- [Exercise prompt]: Go to the line below containing "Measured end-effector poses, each" and print exactly from there through the line containing "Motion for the", both included. Print nothing else.

:: Stored data ::

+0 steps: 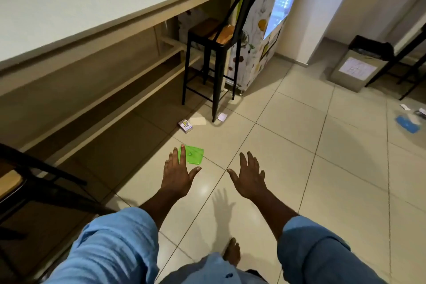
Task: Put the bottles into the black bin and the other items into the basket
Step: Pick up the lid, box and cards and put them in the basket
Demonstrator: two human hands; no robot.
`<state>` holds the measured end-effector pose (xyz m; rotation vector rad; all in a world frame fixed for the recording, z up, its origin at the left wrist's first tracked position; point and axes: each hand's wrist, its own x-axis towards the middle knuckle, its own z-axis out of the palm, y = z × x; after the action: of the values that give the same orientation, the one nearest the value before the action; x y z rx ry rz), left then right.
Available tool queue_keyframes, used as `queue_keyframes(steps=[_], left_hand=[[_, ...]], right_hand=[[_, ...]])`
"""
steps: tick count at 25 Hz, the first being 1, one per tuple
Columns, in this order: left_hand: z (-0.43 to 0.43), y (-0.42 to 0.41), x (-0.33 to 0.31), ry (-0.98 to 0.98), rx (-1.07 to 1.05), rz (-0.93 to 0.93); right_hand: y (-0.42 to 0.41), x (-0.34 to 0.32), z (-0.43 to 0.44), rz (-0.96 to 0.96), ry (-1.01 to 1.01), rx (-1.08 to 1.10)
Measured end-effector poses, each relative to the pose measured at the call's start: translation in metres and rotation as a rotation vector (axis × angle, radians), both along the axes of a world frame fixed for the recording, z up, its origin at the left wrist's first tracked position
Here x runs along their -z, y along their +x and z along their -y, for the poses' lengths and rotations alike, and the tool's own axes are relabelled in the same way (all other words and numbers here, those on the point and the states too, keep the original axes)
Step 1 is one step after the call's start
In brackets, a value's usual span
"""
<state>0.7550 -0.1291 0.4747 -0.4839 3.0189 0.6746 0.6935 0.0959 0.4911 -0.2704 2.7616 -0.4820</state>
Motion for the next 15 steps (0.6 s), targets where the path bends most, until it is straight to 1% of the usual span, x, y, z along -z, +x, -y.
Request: queue_keyframes(steps=[3,5,7,10,15], left_hand=[[-0.035,-0.056,-0.006,0.086,-0.099,-0.055],[-0.054,-0.093,-0.012,0.132,-0.118,-0.035],[-0.063,-0.128,-0.013,0.101,-0.12,-0.015],[-0.052,-0.191,-0.012,0.021,-0.142,0.007],[-0.027,-0.31,0.004,-0.008,-0.23,0.018]], right_hand=[[-0.066,0.0,-0.027,-0.014,0.048,-0.106],[-0.11,-0.004,-0.041,0.013,0.059,-0.116],[-0.15,-0.005,-0.051,-0.002,0.039,-0.117],[-0.208,-0.007,-0.062,-0.029,0.023,-0.118],[-0.318,0.007,-0.076,-0.012,0.037,-0.11]])
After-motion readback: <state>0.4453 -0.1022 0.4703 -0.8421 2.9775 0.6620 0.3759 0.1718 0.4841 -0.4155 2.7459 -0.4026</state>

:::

- [Task response]:
Measured end-effector poses, each relative to the pose measured at the call's start: translation in metres and rotation as a rotation vector (axis × angle, radians), both along the axes of a world frame fixed for the recording, z up, its origin at the left wrist's first tracked position
Here x runs along their -z, y along their +x and z along their -y, for the poses' lengths and rotations alike, and the tool's own axes are relabelled in the same way (all other words and numbers here, those on the point and the states too, keep the original axes)
Step 1 is one step after the call's start
In brackets, a value's usual span
"""
<state>0.7550 -0.1291 0.4747 -0.4839 3.0189 0.6746 0.6935 0.0959 0.4911 -0.2704 2.7616 -0.4820</state>
Motion for the next 15 steps (0.6 s), targets where the path bends most, until it is straight to 1% of the usual span, x, y, z along -z, +x, -y.

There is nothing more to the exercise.